Date published: 6/1/2007

BY RICHARD AMRHINE

For Terry and John Heib, the fact that the house they had built three years ago can resist hurricane-force winds is merely a fringe benefit. They just like everything about it, especially that it is round.

Well, make that two round units with a connecting foyer. And while there are similar homes sprinkled across Virginia, its floor plan is unique because Terry Heib designed it herself.

"It just feels good. We love everything about it," Terry Heib said during a tour of the Spotsylvania County home earlier this week.

She said the couple wanted to do something special for the sixth home they would own together, and considered log homes and other different sorts of houses.

Then they learned about Deltec, manufacturer of round, hurricane-proof homes, and decided to visit the company's Asheville, N.C., plant.

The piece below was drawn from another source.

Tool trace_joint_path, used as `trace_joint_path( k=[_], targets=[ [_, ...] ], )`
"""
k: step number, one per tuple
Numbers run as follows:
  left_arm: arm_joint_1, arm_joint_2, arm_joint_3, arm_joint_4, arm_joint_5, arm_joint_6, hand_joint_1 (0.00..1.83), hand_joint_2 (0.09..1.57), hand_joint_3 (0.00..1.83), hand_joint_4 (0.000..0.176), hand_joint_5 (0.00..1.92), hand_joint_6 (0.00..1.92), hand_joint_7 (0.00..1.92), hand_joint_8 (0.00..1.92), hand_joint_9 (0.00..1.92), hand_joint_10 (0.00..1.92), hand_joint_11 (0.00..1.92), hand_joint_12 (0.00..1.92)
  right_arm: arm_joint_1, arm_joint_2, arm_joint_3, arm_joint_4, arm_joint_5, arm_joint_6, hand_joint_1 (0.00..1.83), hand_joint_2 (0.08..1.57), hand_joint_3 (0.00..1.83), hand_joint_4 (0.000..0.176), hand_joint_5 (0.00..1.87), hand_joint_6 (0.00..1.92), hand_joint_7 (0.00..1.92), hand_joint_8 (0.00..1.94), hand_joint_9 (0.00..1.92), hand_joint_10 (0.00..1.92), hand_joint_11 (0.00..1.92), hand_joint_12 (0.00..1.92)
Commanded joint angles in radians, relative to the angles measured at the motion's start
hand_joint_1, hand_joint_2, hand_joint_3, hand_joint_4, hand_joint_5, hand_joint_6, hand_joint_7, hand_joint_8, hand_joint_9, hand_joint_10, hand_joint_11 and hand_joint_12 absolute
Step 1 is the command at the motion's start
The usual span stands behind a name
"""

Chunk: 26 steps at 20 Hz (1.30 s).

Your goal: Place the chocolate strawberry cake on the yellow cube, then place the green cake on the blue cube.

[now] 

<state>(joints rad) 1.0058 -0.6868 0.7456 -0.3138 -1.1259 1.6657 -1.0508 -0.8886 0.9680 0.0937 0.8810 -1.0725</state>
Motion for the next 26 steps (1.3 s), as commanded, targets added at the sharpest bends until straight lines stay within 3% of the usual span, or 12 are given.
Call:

"We had a tour of the plant and we could see how meticulous they were," she said. "They had an aerial photograph from an area of South Carolina where a hurricane had come through. There was nothing left standing except a row of Deltecs," she said. "One of them had lost a roof shingle. That was the extent of the damage."

A visit to the Web site, deltechomes.com, explains why the homes perform as they do. Because they are round rather than having flat walls, wind tends to roll around and by them. Those built in coastal or otherwise particularly hurricane-prone areas can get a special package that supplies extra roof anchoring and other storm-proofing features.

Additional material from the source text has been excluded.